- [DATA IN THIS EXERCISE]
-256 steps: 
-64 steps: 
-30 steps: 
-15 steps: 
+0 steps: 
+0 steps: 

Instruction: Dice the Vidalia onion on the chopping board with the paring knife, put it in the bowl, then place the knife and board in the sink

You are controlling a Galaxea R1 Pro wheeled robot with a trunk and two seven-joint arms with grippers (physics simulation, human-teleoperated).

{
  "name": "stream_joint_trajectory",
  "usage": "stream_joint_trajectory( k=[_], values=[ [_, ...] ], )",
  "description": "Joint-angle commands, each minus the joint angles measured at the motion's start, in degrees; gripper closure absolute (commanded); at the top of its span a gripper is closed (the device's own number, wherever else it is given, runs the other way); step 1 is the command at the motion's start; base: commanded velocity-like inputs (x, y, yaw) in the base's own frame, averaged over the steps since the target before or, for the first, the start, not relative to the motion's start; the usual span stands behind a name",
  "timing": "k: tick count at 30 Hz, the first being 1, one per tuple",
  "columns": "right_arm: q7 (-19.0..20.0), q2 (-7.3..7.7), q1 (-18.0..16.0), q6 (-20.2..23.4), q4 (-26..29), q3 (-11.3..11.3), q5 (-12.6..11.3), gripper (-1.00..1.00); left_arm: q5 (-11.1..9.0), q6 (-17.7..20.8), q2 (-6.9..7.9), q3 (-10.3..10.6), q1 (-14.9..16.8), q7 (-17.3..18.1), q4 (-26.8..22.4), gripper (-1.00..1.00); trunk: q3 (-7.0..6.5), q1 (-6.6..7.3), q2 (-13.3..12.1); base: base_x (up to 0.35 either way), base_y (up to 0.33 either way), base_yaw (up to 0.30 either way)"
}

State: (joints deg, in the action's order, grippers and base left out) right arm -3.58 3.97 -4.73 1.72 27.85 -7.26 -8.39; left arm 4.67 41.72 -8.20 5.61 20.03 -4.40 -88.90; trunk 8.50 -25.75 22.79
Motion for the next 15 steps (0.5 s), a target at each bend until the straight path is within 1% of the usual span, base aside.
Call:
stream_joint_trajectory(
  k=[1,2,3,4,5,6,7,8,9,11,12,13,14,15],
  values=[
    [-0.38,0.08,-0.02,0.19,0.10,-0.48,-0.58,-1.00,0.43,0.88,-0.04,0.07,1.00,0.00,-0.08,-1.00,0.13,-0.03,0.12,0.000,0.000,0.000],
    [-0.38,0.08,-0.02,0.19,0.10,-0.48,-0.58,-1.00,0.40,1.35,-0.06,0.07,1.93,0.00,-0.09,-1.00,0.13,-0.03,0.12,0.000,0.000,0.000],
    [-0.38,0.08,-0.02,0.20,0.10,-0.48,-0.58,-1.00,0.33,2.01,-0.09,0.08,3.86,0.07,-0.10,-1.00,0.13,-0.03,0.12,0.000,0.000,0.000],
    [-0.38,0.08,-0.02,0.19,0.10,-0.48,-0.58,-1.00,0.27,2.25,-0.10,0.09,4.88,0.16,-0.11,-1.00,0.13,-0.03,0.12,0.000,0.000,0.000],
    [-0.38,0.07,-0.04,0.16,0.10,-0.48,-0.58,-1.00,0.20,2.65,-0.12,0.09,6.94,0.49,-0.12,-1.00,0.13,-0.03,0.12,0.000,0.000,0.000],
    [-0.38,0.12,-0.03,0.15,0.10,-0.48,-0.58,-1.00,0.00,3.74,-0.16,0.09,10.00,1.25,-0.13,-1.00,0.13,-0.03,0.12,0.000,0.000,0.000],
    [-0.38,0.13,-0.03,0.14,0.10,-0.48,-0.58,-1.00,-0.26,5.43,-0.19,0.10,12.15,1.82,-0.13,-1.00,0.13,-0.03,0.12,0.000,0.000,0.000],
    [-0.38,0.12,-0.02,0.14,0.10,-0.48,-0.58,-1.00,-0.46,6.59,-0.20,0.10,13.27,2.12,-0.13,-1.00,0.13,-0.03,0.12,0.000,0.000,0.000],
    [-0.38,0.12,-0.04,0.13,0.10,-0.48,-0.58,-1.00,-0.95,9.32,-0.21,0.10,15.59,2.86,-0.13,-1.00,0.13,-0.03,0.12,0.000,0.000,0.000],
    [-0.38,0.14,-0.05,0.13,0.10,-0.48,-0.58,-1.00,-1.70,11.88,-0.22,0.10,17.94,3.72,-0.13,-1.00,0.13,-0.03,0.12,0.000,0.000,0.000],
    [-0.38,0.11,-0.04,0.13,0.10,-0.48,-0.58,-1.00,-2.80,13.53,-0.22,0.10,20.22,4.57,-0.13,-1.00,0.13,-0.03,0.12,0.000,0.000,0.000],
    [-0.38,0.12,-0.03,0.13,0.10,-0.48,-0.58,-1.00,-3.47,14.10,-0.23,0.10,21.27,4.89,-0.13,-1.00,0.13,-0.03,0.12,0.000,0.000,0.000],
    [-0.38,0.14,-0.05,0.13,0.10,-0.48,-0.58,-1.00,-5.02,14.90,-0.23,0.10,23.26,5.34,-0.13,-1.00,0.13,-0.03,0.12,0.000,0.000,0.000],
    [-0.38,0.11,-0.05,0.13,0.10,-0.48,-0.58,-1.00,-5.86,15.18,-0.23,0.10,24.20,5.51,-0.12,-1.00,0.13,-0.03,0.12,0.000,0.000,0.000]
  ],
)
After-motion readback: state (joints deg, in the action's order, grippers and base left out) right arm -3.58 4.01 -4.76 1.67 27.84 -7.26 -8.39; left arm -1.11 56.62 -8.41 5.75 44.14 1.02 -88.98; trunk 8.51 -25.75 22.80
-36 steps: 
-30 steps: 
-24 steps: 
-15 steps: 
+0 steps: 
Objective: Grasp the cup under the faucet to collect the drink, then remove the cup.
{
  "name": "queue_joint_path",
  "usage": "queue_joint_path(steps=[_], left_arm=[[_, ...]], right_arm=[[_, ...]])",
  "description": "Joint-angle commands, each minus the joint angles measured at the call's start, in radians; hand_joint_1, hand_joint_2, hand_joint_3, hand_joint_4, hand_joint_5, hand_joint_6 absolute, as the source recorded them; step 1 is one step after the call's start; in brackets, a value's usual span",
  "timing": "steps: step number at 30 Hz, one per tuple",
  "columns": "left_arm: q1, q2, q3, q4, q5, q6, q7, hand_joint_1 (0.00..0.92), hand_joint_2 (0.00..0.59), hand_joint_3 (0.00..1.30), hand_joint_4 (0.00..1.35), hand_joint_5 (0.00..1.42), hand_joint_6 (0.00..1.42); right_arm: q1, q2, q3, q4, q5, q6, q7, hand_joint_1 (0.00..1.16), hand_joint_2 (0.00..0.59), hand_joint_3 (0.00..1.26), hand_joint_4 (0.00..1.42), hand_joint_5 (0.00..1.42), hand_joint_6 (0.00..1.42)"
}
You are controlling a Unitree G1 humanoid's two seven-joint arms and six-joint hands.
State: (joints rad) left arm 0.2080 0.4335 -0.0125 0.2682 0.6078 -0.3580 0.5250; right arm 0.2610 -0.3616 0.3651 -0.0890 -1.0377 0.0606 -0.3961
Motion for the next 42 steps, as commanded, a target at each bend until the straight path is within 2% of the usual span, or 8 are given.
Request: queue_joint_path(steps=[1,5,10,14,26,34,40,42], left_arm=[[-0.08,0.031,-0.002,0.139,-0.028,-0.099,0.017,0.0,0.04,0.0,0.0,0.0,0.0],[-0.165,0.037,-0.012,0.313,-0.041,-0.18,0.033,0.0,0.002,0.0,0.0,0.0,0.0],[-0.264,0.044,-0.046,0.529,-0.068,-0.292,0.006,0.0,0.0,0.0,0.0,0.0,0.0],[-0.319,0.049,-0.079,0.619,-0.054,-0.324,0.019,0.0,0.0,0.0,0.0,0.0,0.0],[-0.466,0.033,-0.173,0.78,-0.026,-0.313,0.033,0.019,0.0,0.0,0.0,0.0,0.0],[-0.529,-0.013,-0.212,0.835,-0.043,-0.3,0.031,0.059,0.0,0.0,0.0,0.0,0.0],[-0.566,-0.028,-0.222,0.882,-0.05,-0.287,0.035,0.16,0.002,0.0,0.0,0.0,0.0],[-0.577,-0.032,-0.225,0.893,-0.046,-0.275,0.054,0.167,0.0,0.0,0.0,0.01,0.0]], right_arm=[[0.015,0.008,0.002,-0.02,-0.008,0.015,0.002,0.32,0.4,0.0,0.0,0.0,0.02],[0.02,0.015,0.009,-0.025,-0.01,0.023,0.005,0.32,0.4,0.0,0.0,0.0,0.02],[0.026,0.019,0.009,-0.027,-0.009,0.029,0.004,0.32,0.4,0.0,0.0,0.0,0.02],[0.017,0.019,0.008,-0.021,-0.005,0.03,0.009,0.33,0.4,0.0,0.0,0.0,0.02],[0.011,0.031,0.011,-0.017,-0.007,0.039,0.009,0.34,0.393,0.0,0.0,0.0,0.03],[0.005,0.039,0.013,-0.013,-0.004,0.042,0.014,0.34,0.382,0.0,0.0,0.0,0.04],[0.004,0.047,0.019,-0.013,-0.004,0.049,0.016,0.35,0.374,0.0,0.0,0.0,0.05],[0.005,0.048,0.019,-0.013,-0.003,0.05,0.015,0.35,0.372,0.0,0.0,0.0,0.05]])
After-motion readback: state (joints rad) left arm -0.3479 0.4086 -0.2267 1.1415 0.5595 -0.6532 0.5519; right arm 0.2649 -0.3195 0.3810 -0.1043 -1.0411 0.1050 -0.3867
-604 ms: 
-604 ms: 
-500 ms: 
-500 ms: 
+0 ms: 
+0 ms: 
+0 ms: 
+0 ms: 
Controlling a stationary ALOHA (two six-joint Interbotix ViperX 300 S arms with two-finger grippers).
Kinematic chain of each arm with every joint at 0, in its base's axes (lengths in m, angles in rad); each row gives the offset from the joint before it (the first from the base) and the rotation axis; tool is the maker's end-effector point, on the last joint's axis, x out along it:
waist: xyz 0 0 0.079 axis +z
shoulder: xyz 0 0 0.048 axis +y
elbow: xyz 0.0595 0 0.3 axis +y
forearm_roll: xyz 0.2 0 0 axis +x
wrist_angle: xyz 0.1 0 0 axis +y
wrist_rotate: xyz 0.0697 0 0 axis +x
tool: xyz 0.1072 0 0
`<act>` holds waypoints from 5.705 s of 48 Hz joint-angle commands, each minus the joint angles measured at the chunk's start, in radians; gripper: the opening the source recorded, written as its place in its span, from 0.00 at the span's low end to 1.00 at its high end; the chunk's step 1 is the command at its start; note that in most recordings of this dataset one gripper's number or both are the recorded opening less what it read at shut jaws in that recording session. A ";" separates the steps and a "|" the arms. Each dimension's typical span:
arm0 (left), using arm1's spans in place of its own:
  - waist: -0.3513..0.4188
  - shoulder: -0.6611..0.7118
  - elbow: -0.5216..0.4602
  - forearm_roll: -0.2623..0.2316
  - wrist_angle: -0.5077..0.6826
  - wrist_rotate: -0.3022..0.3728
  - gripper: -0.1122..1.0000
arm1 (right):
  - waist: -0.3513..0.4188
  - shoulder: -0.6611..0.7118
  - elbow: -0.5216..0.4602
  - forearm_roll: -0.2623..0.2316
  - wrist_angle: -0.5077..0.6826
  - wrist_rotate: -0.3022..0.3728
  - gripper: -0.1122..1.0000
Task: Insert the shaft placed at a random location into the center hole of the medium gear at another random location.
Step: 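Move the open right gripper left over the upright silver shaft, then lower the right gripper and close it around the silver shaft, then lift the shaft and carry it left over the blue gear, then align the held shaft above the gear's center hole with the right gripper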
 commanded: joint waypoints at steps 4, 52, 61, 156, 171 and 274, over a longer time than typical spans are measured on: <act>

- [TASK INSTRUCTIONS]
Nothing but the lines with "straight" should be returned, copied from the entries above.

- [THE COMPLETED TASK]
Motion for the next 15 steps (0.5 s), a target at each bend until the straight path is within 1% of the usual span, base aside.
Motion for the next 42 steps, as commanded, a target at each bend until the straight path is within 2% of the usual span, or 8 are given.

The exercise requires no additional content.